Obviously she’s learning all the time, from all the things around her and as a parent I teach her but I don’t want to be her formal educator – I’m not trained to do that. I planned for her to start her formal education at school and in turn I would learn how to assist her learning by taking the lead from her teachers. But now I feel like we’re somehow behind. I don’t want to feel pressure over these things, as that will in turn lead me to pressurise her. I want learning to be fun in these early stages and I was happy with what she knew until I started making comparisons to others and I guess that is the crux of this whole thing. Making comparisons is very dangerous, our children aren’t all the same and I need to remember this. What one child finds easy another finds difficult and vice versa. So should I worry about this and am I doing her a disservice by not getting the Jolly Phonics books out now and getting her on the reading ladder before she starts school? Should I already be thinking about whether she is going to be top or bottom of the class? That last question sounds like crazy talk to me but I have a feeling that things become rather competitive once school starts.
I’m a bit torn. With Isla being a July baby she will be one of the younger ones in her year, so that could be a drawback and she *may* not be as ready to learn as some of her elder peers, so perhaps this is a key reason to give her a head start?

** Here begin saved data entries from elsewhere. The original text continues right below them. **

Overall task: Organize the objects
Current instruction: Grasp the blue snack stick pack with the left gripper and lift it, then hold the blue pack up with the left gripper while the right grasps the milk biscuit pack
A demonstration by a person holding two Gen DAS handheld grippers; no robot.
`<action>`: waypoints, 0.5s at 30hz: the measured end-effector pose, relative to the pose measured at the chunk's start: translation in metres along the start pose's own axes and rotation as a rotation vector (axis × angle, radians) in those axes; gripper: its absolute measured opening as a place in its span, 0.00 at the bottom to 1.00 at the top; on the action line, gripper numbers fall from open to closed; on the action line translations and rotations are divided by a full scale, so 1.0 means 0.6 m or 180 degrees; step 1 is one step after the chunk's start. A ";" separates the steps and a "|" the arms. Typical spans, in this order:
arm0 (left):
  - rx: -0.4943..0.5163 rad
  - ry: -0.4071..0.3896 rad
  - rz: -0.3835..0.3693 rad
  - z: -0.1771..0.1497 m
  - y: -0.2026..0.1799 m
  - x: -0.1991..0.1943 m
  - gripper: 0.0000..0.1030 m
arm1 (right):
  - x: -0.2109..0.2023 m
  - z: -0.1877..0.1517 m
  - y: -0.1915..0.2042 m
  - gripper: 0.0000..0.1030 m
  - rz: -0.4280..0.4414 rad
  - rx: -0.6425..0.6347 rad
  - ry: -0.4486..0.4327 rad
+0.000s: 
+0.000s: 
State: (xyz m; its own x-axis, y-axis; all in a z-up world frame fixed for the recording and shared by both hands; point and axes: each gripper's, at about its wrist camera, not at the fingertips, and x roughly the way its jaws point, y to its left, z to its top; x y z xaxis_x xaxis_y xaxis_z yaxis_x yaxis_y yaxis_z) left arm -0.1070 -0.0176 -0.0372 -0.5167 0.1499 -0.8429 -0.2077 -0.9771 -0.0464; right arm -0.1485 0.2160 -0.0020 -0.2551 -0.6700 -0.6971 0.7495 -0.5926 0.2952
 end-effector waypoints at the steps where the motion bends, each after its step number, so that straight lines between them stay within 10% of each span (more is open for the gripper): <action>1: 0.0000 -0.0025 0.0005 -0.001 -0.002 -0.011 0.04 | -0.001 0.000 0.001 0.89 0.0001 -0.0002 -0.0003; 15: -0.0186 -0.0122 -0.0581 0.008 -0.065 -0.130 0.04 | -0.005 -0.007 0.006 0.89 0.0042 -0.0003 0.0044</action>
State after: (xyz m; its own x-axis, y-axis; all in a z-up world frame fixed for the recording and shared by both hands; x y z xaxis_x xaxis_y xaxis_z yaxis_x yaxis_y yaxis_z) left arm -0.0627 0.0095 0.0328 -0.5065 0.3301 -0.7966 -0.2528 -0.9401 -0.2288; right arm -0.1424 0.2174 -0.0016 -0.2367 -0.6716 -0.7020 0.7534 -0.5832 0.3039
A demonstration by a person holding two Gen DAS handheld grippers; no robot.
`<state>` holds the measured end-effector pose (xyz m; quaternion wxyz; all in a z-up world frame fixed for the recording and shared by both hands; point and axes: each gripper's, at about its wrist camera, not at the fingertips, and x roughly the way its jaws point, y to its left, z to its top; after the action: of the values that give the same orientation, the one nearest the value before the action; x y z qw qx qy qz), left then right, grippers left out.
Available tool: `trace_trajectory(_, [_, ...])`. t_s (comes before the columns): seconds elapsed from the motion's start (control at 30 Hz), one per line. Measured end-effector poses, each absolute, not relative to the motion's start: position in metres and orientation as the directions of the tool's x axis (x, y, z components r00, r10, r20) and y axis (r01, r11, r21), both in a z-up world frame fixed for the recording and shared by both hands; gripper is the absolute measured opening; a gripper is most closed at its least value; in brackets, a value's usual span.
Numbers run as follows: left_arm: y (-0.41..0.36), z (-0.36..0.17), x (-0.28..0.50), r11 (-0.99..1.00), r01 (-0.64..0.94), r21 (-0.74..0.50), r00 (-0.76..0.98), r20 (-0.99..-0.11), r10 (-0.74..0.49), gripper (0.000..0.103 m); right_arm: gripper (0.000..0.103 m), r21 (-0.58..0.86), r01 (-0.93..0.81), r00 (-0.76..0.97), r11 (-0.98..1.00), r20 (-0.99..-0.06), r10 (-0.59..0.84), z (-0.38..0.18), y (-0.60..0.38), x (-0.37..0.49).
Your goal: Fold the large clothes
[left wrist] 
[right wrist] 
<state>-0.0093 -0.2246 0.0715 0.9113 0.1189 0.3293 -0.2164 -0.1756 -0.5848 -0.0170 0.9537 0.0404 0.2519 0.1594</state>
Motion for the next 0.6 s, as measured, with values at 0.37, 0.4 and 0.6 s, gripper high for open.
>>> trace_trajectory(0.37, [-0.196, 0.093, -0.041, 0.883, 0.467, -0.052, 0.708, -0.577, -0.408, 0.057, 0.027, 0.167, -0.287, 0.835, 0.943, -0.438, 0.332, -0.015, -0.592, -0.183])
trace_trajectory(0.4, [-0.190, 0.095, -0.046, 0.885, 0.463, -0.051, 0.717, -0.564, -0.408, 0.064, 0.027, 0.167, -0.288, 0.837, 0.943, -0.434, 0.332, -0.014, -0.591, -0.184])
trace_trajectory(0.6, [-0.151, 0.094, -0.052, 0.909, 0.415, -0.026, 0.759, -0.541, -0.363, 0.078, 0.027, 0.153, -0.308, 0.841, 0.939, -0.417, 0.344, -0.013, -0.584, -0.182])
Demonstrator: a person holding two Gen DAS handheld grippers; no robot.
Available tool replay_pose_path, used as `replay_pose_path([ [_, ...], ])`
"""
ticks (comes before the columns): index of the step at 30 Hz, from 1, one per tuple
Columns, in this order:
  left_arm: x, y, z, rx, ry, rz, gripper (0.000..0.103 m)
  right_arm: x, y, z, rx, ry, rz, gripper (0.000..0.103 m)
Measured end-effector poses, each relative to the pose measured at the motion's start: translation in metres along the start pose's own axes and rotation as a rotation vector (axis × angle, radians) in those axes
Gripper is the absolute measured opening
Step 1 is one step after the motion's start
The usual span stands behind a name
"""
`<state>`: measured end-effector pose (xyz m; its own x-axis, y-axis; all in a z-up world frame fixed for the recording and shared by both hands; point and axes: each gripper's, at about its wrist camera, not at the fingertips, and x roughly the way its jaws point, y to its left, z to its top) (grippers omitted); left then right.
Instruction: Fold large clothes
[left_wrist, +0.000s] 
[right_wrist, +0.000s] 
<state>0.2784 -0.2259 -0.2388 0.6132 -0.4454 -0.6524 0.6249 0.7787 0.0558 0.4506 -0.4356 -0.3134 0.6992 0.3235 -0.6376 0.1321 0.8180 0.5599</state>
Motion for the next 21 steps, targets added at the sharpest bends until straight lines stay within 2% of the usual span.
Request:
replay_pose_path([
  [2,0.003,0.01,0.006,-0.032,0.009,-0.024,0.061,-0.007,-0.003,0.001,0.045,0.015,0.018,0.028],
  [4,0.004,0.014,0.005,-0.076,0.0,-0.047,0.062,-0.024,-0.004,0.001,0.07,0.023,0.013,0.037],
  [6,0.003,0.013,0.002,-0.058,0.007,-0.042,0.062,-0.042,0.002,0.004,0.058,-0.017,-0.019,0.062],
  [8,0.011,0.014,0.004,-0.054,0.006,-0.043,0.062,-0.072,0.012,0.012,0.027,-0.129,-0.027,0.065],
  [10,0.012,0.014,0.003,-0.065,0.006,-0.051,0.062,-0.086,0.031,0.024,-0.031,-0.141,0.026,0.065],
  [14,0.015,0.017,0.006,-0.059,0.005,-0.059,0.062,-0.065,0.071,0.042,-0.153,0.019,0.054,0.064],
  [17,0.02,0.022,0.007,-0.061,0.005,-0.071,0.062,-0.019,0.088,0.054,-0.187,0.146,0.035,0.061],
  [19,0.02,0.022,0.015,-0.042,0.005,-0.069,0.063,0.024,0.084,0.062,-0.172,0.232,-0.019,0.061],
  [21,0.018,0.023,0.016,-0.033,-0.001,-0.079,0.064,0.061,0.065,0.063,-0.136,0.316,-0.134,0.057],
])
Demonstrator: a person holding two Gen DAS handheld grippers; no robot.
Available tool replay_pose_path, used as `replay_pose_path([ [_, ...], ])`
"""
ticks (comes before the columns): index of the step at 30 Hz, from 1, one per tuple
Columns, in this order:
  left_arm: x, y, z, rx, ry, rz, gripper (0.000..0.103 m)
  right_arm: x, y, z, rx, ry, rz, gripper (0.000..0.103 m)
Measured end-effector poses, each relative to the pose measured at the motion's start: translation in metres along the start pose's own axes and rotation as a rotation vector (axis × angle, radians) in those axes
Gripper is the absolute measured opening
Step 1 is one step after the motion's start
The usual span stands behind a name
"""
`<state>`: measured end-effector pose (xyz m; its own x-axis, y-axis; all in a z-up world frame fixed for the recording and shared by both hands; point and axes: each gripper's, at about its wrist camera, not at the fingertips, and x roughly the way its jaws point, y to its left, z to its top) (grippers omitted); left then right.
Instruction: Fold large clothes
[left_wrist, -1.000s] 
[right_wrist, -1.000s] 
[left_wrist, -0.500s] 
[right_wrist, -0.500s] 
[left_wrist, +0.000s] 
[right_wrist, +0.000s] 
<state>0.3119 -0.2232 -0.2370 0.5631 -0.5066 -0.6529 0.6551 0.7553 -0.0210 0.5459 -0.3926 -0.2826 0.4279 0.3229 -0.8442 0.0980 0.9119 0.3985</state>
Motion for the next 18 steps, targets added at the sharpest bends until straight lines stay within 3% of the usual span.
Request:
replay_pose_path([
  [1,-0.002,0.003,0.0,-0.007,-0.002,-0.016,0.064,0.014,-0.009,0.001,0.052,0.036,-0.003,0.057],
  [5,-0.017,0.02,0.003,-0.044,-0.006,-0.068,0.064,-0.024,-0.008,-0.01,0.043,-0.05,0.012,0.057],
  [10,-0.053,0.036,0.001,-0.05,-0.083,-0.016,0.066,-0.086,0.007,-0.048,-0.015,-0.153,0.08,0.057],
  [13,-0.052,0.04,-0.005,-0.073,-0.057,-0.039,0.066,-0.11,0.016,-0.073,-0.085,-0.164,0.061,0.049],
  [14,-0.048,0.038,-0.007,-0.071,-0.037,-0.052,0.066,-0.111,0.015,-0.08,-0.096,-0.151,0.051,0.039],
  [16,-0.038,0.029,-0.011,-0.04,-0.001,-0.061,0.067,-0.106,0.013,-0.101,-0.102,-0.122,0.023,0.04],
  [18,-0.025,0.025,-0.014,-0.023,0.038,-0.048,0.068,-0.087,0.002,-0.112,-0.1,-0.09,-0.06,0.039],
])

Then again if she starts familiarising herself with it all now is there a risk that she will be bored of it when the time comes to do it at school? We read to the kids every day at home, and they have loads of books. I actively encourage spending time reading together as I feel it’s really important. I loved reading as a child and always had my nose in a book rather than watching TV and I’d love for them to be that way too. Isla also knows about half of the alphabet, she doesn’t know it all – is this a worry? Should I be green-housing her for the next 3 months so she knows all of it!? She can also write her own name (albeit with the S round the wrong way) and can count pretty well. This morning I’ve found myself trying to think of all the things she can do and it’s quite frankly made my head hurt and is unfair on her. I put the question out to my facebook friends who on the whole suggested that I do as much with Isla as she is comfortable with, play letter games and maybe start with a few letter sounds, and in no way make it feel like a chore, which all sounds like sensible advice.
Interestingly there is an article in the Guardian today referring to the very subject of whether summer babies are at a disadvantage and evidence is conflictual. If you look at statistics of those who get into Oxbridge or Cambridge, then a baby born in October has a 30% higher chance than a baby born in July. Now I’m obviously not saying that at this early stage in Isla’s life my eyes are on Oxford or Cambridge (that would be ridiculous – although I know some parents eyes are firmly in that direction before conception in some cases!) but it does seem to suggest that an enjoyable fumble between me and my OH in October led to us setting our kids up at a disadvantage straight away. Then again, apparently Barack Obama, Dame Tanni Grey-Thompson and Stephen Fry are all highly intelligent summer babies so maybe the statistics shouldn't be believed.
What do you think? Do you have summer babies who are thriving at school and are ahead of their elder friends in their studies? Do I have reason to worry and should I be hot footing it down to Foyles in my lunch break to pick up all the Jolly Phonics books I can lay my hands on? I’d really love to know what you currently do/ did with your pre-schoolers.